Consider the circumstances in which you had to leave Oslo. If there’s one thing you know, it’s that practically nothing is worth missed sleep. You’re getting too old to wing it without sleep anymore. Long gone are the days of binge drinking, partying, and puking–and then rolling out of bed and into class, or an early-morning practice. You’re not interested very much in meeting a nice girl named Mollie and dancing with her all night long–if it means jawing and gnashing your teeth, wondering when sleep will overtake you. Forget Yips, Good Fortune, or Magic Mushrooms… the thrill is gone, and the missed sleep just really isn’t worth it anymore.
So when you staggered out of the Mosquito Forest after your Great Escape, you were feeling pretty damn low. Come on! It was a sucky morning, full of smashed hopes and frustration. But then…
John found you. And he took you all over the place. He hooked it up with sugary chocolate spread, instant coffees, and thick wool socks. He bought you ice cream and waffles, and took you to a museum. Gave you all kinds of help and history lessons. You slept over 14 hours at his place, and got your energy back.
Bam… on the road again, and ready to face the elements. You had left the security of the Couchsurfing circuit and were ready to camp and hike and cook on rocks and be hobos about it. A nice woman stalled your progress by inviting you into her wonderful Norwegian home–like a cabin in the woods, much like John’s. She gave you a huge comfy bed, hot showers, tea, dinner, and wifi. Or really, she shared these things. In the morning, she laid out hard-boiled eggs, hot oatmeal with blueberries, brown sugar, and walnuts, with fresh fruit and, oh god, coffee. A taste of heaven. She helped you pack a lunch and had you back on the road in no time.
Okay, now, for real. You’re gonna do this.
You made it to Odda in no time–Odda, a cute little town in the heart of some really kick ass hiking. You made it in such good time that you were determined to hit the trail by noon. The good weather would only hold for two days, and then it would begin to pour. Here was your utterly sensational 9-hour hike, including overnight camping.

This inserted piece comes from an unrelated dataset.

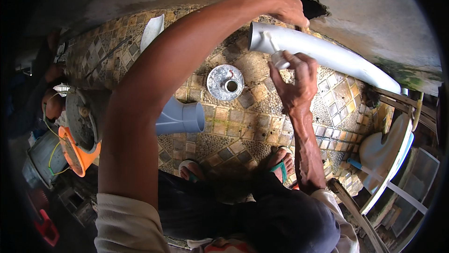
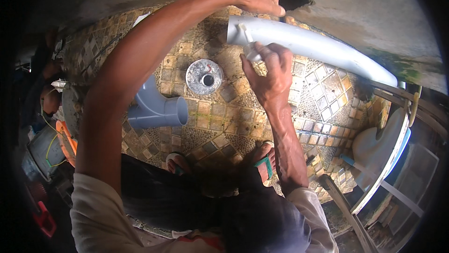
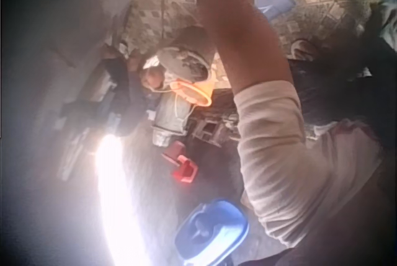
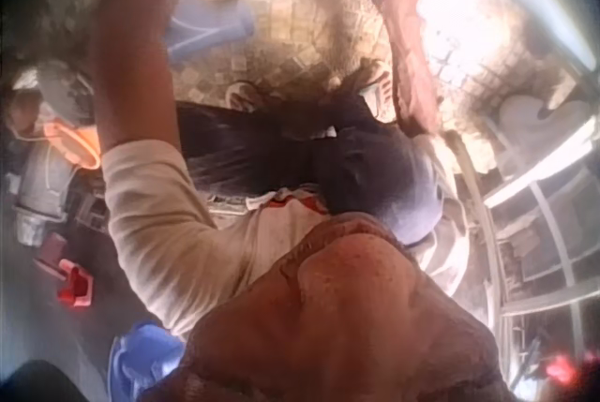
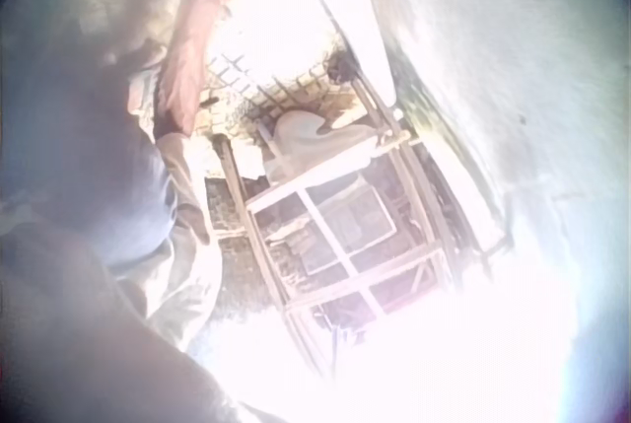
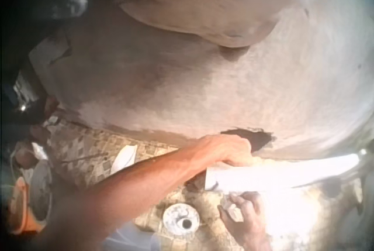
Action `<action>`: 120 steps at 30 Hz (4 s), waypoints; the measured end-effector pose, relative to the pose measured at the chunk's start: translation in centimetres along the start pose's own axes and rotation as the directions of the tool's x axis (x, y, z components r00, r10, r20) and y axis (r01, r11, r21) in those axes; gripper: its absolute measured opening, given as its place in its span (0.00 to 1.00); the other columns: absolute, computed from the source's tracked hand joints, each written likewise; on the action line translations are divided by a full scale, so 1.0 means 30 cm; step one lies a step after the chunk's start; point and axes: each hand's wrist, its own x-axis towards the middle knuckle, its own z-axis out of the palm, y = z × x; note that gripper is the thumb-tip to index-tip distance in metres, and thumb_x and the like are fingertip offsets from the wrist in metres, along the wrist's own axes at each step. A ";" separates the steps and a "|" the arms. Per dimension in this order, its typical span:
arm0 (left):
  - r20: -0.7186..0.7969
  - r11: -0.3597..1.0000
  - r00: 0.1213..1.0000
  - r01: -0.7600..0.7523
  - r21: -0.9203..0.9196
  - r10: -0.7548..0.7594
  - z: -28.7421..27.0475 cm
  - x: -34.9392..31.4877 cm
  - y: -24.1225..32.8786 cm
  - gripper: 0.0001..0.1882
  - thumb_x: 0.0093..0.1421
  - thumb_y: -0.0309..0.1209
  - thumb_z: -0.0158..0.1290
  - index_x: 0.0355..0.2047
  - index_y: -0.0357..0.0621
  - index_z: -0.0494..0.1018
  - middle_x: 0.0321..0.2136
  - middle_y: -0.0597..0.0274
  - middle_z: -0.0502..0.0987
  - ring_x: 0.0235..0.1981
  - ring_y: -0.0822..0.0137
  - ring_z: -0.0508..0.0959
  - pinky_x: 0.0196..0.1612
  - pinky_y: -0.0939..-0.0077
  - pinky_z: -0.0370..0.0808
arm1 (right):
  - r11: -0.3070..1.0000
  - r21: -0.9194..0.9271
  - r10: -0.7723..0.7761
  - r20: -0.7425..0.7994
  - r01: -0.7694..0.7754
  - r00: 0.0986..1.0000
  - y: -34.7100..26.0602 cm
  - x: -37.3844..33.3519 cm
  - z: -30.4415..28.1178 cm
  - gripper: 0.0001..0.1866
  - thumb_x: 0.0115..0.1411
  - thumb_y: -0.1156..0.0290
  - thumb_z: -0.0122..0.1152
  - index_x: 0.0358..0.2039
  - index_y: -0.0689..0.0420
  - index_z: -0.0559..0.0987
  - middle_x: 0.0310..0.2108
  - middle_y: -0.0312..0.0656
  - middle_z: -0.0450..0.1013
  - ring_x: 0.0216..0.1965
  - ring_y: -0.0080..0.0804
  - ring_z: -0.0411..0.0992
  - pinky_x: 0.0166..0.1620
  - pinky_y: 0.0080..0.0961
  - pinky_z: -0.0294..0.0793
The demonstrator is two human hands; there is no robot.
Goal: The person applies adhesive from a small container to the interior of a grey PVC T-junction and the exterior of several white pipe sections, then fits the white pipes into the junctions to form a drainage assembly.
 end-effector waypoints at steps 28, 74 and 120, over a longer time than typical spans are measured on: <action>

Katie came down with a sore throat, much to your surprise, since neither of you had fallen ill in Morocco, which you would have thought far more likely to infest you with germs. But there it was, manifesting in her throat, and generally killing her mood. But Katie was a good sport about it, and she didn’t complain very much–even when you dragged her down the mountain and straight up another one.
“I’ve died and gone to Norway.” You said it out loud, reminding yourself that it was real. You were here, finally. Two years later, back in this beautiful country, now with limitless time to see all the things! All of them!
You lie in your tent that night–in your picturesque, too-good-to-be-true camping spot, in full view of the glacier, and kicked your legs excitedly like a high school girl writing a love letter. You flipped through pictures of fjords and mountains and glaciers and dreamed of facebook profile pictures and endorphin highs.
Errr! Slow down, honey.
Katie, in all her young wisdom, said it best: you’re always spending something. It’s either time, money, or energy.
When you are young, you have energy and time, but no money (this was you, a few years ago, during the days when sleep was something you could sacrifice).
When you are in your middle years, you have energy and money, but no time (this is starting to feel more like the case… like this will be your last foray or loose-itinerary travel before your life takes a turn toward far more structured and serious endeavors).
When you are old, you have money and time, but no energy. (Unfortunate… when you are feeling lowest in energy, you most identify with this group–old–because sometimes you feel like you have plenty of time, and the budget being as small as it is, still allows you to travel).
So there you were, camped near your first Norwegian glacier, kicking your feet, and dreaming. But the next morning, Katie awoke hoarse like she’d swallowed heaps or broken glass and rusty nails, and you were slightly less than chipper. After all, running around for hours and hours on end, with your bags, planning itineraries, thumbing it, making conversation, buying food, securing good camping. This takes energy. A lot of it.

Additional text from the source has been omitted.